Nguyen Ngoc Anh, ingénieur en sciences aquatiques de 39 ans, vit dans la province de Ben Tre, sur la côte sud du Viêt-Nam, avec son épouse et leur fils de quatre ans.
En septembre 2019, il a indiqué à Nguyen Thi Chau, son épouse, lors de sa visite mensuelle qu’il subissait constamment des violences psychologiques de la part de son compagnon de cellule, notamment des menaces de mort quotidiennes. Nguyen Ngoc Anh soupçonne ce détenu de s’être entrenu avec un surveillant tous les vendredis pour lui communiquer des informations à son sujet. Il n’est pas rare que des surveillants se servent de prisonniers pour intimider et harceler d’autres détenus ou obtenir des renseignements sur eux.
Le 11 octobre 2019, lorsque l’épouse de Nguyen Ngoc Anh lui a rendu visite de nouveau, elle s’est inquiétée de le voir marcher en traînant la jambe et de constater qu’il présentait une ecchymose au cou et ne pouvait pas bouger son bras gauche normalement. Nguyen Ngoc Anh lui a dit avoir été agressé par son compagnon de cellule. À la mi-septembre, alors qu’il s’apprêtait à prendre une douche, son codétenu lui avait donné un coup de pied par l’arrière avec une telle force que sa tête avait heurté le mur et qu’il s’était évanoui. Le prisonnier lui avait ensuite tordu le bras gauche et l’avait frappé à la tête ; il n’avait cessé que lorsque d’autres détenus étaient intervenus.
Nguyen Ngoc Anh a été transféré dans une cellule séparée après l’agression mais aucun surveillant n’a confirmé l’enregistrement de la plainte qu’il a déposée. En outre, la direction a rejeté sa demande de soins médicaux alors qu’il a été grièvement blessé. La première des Règles Nelson Mandela dispose pourtant sans équivoque : « La sûreté et la sécurité des détenus, du personnel, des prestataires de services et des visiteurs doivent être assurées à tout moment. »

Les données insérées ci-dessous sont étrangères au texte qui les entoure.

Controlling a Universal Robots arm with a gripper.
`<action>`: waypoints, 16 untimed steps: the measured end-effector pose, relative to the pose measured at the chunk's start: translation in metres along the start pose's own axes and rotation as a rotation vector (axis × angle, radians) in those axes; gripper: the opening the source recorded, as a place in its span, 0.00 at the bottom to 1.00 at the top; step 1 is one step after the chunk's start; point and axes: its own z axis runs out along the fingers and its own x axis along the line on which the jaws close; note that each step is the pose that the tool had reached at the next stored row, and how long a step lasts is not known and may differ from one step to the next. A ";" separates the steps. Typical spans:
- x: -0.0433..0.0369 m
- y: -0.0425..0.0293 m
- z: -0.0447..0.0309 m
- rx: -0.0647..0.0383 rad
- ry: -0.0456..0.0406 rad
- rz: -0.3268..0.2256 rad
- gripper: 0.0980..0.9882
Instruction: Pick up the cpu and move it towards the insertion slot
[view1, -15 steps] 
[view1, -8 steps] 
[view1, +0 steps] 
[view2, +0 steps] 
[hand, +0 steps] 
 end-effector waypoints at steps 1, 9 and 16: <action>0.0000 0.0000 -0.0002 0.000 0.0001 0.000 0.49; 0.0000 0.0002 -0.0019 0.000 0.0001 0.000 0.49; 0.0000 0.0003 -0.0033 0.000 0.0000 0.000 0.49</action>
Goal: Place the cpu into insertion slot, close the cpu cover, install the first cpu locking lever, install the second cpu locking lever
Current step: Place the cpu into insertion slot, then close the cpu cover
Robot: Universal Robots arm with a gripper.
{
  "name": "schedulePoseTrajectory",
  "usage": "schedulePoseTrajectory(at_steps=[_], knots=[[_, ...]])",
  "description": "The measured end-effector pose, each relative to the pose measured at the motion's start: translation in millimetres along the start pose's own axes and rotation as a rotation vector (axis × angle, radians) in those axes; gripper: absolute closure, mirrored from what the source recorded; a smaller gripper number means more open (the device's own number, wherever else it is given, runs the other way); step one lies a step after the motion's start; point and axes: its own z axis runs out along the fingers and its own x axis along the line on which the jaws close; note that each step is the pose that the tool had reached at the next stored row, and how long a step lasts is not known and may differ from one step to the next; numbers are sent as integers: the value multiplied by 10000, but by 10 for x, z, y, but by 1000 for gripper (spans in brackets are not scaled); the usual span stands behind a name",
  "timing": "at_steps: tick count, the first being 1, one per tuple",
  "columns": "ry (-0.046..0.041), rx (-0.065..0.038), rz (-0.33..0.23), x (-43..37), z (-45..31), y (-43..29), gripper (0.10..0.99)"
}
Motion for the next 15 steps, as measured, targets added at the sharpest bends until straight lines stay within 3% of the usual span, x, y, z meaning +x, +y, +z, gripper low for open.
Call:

Nguyen Ngoc Anh s’était servi de son compte Facebook personnel pour exprimer son opinion sur différentes questions concernant le Viêt-Nam, notamment la catastrophe environnementale imputable à Formosa en 2016. En 2018, il a participé activement à un débat en ligne sur l’avant-projet de loi relative à la création de trois zones économiques spéciales dans le pays. Il a été arrêté le 30 août 2018 par les autorités de la province de Ben Tre et inculpé en vertu de l’article 117 du Code pénal pour « propagande contre l’État ». Détenu sans jugement jusqu’en juin 2019, il a finalement été déclaré coupable et condamné à six ans d’emprisonnement le 6 juin 2019.
À l’heure actuelle, plus d’une centaine de prisonniers et prisonnières d’opinion sont détenus au Viêt-Nam. Nombre d’entre eux sont victimes d’actes de torture et d’autres formes de mauvais traitements en détention, notamment de harcèlement, de menaces, de manœuvres d’intimidation ou d’agressions physiques. Les conditions de détention sont très dures ; Amnesty International reçoit souvent des informations de la part de familles de prisonniers d’opinion faisant état d’une alimentation insuffisante, d’une prise en charge médicale déficiente et de l’absence de vêtements adaptés en hiver.
Le Viêt-Nam est partie au Pacte international relatif aux droits civils et politiques, et sa Constitution de 2013 garantit également le droit à la liberté d’expression. D’autre part, il est partie à la Convention des Nations Unies contre la torture et autres peines ou traitements cruels, inhumains ou dégradants. L’État vietnamien est obligé de respecter et de protéger le droit de toute personne relevant de sa compétence juridique et, plus particulièrement, de protéger la sécurité et le bien-être des personnes en détention.